Giving a green light to foreign workers would provide a “needed complement to the native-born labor force,” said Ben Johnson, executive direct of the American Immigration Council said in a March 5 statement to the House judiciary committee.
“Economists, social scientists, business leaders, and a broad range of other experts agree that innovation is the key to growing the economy and creating jobs.

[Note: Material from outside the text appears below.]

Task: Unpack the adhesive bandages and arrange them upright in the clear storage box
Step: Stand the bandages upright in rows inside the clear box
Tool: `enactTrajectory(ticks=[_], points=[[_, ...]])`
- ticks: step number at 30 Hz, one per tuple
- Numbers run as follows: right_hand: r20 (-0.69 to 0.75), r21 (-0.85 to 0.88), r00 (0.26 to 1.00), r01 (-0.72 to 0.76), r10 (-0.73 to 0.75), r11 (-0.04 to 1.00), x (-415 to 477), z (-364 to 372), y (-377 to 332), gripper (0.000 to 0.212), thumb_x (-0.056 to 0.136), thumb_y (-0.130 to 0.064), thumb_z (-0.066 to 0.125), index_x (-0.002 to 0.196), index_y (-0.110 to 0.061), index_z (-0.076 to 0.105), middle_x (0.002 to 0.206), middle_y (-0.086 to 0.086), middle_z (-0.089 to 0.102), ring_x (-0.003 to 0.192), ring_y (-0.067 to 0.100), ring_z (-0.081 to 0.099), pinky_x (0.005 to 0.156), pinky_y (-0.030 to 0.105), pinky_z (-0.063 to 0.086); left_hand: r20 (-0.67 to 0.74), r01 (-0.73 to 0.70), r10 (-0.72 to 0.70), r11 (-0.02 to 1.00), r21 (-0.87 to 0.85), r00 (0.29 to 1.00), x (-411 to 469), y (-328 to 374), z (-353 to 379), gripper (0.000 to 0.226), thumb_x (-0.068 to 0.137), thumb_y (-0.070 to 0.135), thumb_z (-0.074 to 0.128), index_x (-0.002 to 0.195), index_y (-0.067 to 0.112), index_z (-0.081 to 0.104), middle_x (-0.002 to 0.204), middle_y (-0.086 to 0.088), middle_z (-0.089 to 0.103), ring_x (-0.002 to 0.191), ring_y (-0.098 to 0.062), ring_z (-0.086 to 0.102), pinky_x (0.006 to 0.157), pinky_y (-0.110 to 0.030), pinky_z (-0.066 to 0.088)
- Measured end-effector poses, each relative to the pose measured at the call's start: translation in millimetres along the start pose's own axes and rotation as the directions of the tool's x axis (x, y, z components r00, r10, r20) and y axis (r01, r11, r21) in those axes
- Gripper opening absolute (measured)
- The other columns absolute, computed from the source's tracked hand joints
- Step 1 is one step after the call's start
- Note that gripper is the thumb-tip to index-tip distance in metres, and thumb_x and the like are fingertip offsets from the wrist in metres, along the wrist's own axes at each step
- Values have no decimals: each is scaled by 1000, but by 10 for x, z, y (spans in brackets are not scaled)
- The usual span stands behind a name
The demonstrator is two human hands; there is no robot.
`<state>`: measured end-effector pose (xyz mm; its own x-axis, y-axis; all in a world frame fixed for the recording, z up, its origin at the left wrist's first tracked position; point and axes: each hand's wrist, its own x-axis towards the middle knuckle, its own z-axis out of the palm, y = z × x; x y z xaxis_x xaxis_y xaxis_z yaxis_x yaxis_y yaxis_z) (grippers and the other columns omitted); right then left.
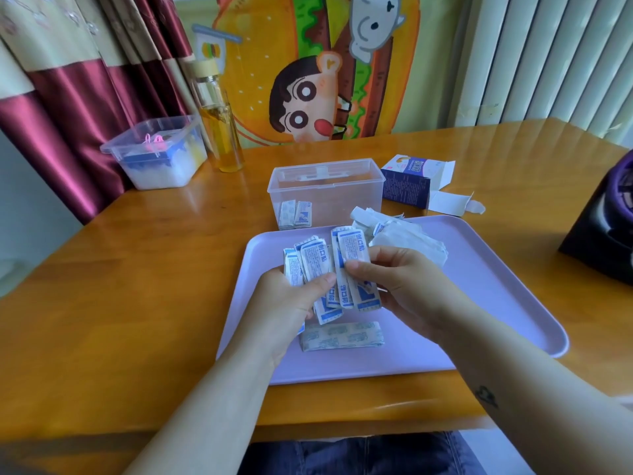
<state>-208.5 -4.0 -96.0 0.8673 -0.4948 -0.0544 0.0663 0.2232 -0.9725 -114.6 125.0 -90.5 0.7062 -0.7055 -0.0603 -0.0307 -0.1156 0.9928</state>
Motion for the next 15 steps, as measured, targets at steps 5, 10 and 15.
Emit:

And the key to innovation is building, growing, attracting, and retaining a skilled workforce,” Johnson said, citing a 2012 report which found working foreign-born graduates created an average of 2.6 jobs for American workers.
Waheed, however, said this focus on framing the economic benefits of employment-based immigration was ungrounded. “Though South Asian Americans are often framed as benefiting exclusively from policy reform related to skilled workers or graduates of science, technology, engineering, and math (STEM), our community comprises of a diversity of individuals from janitors and domestic workers to doctors and engineers, from undocumented individuals to visa holders, legal permanent residents, refugees and asylees, and American citizens,” she said.
But even across the isle, experts agreed something has to give in a system with a large backlog of VISAs and long waiting periods.
“We need reform that improves our system, not reform that separates us from more family members,” Waheed said.
She said she would like to see comprehensive immigration reform that creates accessible pathways to legislation, keeps families together, eliminates backlogs, and increases caps for family and employment visas, stressing the importance of a “holistic approach” to allow all members to “effectively contribute to our society in a way that allows our nation to flourish, prosper, and succeed.”
Contending otherwise, Papademetriou said, would refute “our longstanding American tradition of valuing, respecting, and honoring brothers, sisters, and children as beloved close family members” – even if that longstanding traditions may have existing flaws.
Senators are currently debating the immigration overhaul legislation along with dozens of amendments dealing with scores of immigration related issues including border security; they are expected to finalize the legislation and vote later this month.